Urban parks are important blue-green infrastructures in cities that not only provide leisure and recreational space for inhabitants (Sun et al., 2019) but are also an important sustainable initiative to mitigate UHIs. In urban areas where land is expensive, rational planning of urban parks and maximizing their cooling effect is a top priority. Cooling in urban parks is a non-linear process similar to a logarithmic function (Peng et al., 2021). The construction of urban parks with a TVoE approach jointly considers the cooling effect and size of parks to obtain optimal benefits. When enough space and budget are available, comprehensive parks are the best option because they have the lowest LST and large ∆Tmax and L∆max, but this is often unrealistic for complex urban areas. Community parks with lower costs and close to the TVoE can provide a substantial ∆Tmax gain. Yu et al. (2021) proposed an idealized urban thermal security pattern model based on threshold size and cooling distance. In urban park planning, a network of urban parks of varying sizes—large, medium, and small—contributes more to mitigating UHIs than a single isolated park. Therefore, planners also need to focus on connecting urban parks on a network to achieve an overall regional cooling of the city (Sun et al., 2018). Moreover, the construction of more urban parks should be accompanied by a focus on landscaping their interior, e.g., designing parks with simple shapes, increasing the area of internal green space, creating water-friendly spaces, and increasing the fragmentation of the internal landscape. Our findings provide a strong basis for the planning of urban parks.

Limitations and prospect

There are some limitations in this study. First, the data used were limited in their temporal and spatial resolution, so the results of the study are only able to reflect the PCEs at the moment of satellite collection. In future research, higher resolution and more comprehensive time-series methods should be used to study the PCEs in-depth, such as unmanned aerial vehicle remote sensing, ECOSTRESS (Liu et al., 2022), and microclimate modeling (Wu et al., 2016). Second, the influencing factors explored in this study were limited; more in-depth factors such as humidity (Yan et al., 2023), 3D urban landscape patterns (Han et al., 2023), and landscape connectivity should be investigated. Third, the PCEs should be investigated against different background climates (Geng et al., 2022), extreme high temperatures and heat waves (Han et al., 2020), and the social value of urban development and parks (Xiao et al., 2023) in order to maximize the sustainability of the city and the quality of life and well-being of its inhabitants.

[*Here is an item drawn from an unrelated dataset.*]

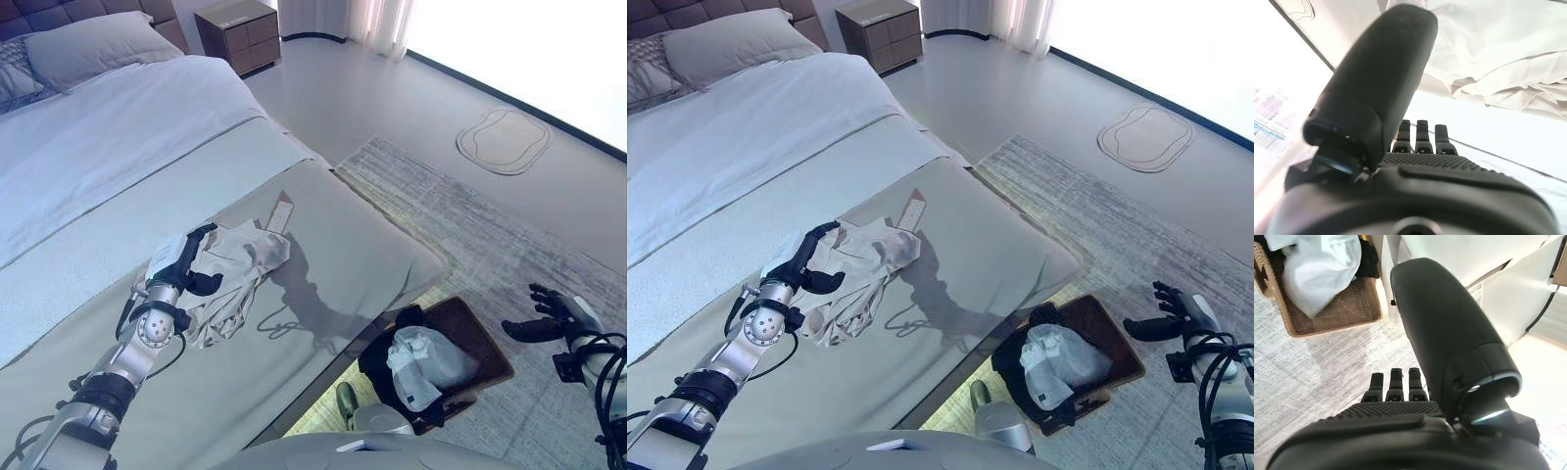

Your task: Pick up the clothes from the bed and place them into the basket

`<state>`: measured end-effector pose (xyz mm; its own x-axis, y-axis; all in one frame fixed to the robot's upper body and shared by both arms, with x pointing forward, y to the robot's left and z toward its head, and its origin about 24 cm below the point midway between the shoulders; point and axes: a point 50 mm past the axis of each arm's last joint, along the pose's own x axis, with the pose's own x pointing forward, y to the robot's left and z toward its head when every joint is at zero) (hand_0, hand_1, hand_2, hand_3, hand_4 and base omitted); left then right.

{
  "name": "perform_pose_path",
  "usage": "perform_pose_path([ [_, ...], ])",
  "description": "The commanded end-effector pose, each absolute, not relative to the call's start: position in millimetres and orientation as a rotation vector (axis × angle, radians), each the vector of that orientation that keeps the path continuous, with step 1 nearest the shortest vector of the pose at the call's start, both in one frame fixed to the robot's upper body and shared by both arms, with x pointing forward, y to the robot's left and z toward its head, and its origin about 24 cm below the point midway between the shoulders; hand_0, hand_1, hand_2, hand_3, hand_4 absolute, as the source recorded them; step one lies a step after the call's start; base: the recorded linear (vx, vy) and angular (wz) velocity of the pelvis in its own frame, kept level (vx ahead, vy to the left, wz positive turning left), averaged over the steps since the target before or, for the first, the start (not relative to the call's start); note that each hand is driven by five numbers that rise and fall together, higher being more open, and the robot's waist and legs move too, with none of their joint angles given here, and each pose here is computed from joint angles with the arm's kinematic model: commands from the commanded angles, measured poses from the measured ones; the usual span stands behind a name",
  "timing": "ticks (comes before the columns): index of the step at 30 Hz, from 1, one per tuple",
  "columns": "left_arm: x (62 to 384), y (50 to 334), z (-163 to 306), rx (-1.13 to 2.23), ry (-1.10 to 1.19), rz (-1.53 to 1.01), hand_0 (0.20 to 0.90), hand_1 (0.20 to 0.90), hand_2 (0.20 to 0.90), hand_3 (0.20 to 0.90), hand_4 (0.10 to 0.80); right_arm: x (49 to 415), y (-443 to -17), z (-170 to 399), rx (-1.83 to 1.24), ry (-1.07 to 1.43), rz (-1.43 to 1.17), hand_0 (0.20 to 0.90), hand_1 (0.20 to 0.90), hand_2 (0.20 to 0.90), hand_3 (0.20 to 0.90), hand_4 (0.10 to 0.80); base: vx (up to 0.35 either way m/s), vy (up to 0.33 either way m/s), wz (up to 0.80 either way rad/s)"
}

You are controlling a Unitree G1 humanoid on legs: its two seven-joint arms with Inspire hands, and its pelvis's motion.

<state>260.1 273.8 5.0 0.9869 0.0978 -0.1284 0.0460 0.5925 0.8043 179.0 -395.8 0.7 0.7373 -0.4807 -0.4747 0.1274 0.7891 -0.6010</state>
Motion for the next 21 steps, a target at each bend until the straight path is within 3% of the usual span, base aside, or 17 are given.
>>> perform_pose_path([
  [1,292,268,58,0.939,-0.067,0.089,0.9,0.9,0.9,0.9,0.8,205,-410,36,-0.618,0.515,-0.45,0.9,0.9,0.9,0.9,0.8,0.0,0.0,0.0],
  [21,277,260,28,0.894,0.003,0.123,0.9,0.9,0.9,0.9,0.8,278,-358,125,-0.817,0.072,-0.389,0.9,0.9,0.9,0.9,0.8,0.01,-0.003,0.06],
])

In this study, the cooling effect of 28 urban parks in Zhengzhou City was measured using three indices: ∆Tmax, L∆max, Gtemp. By analyzing multiple indicators of the internal landscape of the parks using the LST and these three indices, we drew the following conclusions: The 28 urban parks in Zhengzhou had a significant cooling effect. The mean values of ∆Tmax, L∆max, and Gtemp were 3.22 °C, 194.02 m, and 1.78 °C/hm, respectively. The different buffer ranges affected the results of the cubic polynomial fit, with the 300 m buffer R² outperforming that of the 600 m buffer; however, specific parks should be analyzed separately to calculate the most accurate park cooling index. PP, LSI, PA, GA, and WA are vital features that strongly and negatively affect the average park LST. In contrast, PPAR and SHDI were positively correlated with park LST. L∆max was positively correlated with GA and LSI. ∆Tmax was positively correlated with GA, LSI, PP, and PA. L∆max and ∆Tmax were negatively correlated with PPAR. Gtemp was positively correlated with PP. For Zhengzhou City, the most effective park size for improving the urban thermal environment was 0.83 ha. In terms of their cooling effect, comprehensive parks were more efficient than theme parks, followed by community parks. Our findings provide a new reference for the planning, construction, and landscape configuration within local parks to mitigate the UHI effect.